The present disclosure relates to natural gas wells.


BACKGROUND

A wellbore is a hole drilled into the earth to create a natural gas well. The well is used to access a natural gas reservoir. Production equipment is deployed in the natural gas well to transport natural gas from the natural gas reservoir to a wellhead. In conventional systems and methods, natural gas condensate can form on the interior of the production equipment. The condensate can disrupt the flow of the natural gas and decrease productivity. Therefore, systems and methods are needed to remove condensate from the production equipment and increase productivity.


SUMMARY

The foregoing discloses a method of reducing condensate accumulation in a natural gas well. In example embodiments of the present disclosure, the method includes determining a pressure and a temperature of the natural gas well. The method also includes determining a dew point temperature based on the pressure of the natural gas well. The method also includes determining a cricondentherm temperature of the natural gas well. The method also includes heating the natural gas well to a temperature above the dew point temperature and limiting the temperature of the natural gas well to the cricondentherm temperature.


The method described above may further comprise increasing the velocity of the natural gas exiting the natural gas well. The velocity of the natural gas may be increased by decreasing a cross-sectional area of the natural gas well. The cross-sectional area of the natural gas well may be decreased by inserting a heater cable into the natural gas well. In certain embodiments of the present disclosure, the natural gas well may be a vertical natural gas well, or the natural gas well may be a horizontal natural gas well.


The method may further include determining a first region of the natural gas well that comprises more condensate accumulation than a second region of the natural gas well. The second region may comprise a productive interval of the natural gas well. The method may further include heating the first region to a higher temperature than the second region. Heating the natural gas well may be achieved via a heater cable including a center conductor, an outer conductive sheath, and an insulating interior region. In some example embodiments, the insulating interior region comprises magnesium oxide.
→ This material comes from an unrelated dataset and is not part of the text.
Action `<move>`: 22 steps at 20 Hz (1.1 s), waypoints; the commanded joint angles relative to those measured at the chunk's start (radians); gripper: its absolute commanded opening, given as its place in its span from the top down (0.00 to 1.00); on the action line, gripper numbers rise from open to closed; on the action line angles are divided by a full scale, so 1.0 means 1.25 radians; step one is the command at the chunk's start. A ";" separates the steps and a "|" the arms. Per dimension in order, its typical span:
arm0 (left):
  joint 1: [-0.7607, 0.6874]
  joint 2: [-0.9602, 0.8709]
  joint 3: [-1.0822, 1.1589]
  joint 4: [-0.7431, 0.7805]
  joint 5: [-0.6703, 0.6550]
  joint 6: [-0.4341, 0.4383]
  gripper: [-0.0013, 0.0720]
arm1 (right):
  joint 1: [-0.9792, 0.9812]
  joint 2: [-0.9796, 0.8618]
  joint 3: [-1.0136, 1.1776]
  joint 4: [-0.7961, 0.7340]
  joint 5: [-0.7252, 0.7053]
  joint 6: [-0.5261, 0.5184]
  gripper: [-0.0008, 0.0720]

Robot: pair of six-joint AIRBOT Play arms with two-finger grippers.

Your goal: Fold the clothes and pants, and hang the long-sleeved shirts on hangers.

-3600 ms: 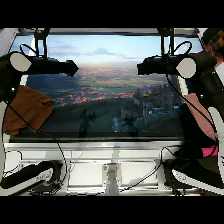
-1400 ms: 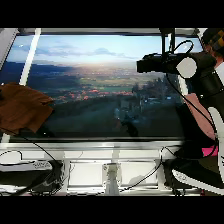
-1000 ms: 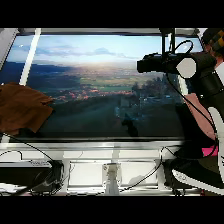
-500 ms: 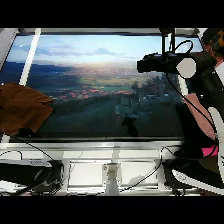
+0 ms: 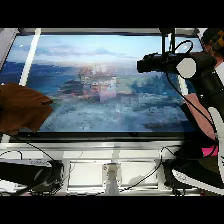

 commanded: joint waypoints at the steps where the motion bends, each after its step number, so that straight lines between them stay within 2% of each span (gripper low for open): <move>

Heating the first region to a higher temperature than the second region may be achieved by altering the size of the portion of the heater cable deployed in the first region. In one example embodiment, heating the first region to a higher temperature than the second region is achieved by altering the materials of the center conductor, the outer conductive sheath, or the insulating interior region of the portion of the heater cable deployed in the first region.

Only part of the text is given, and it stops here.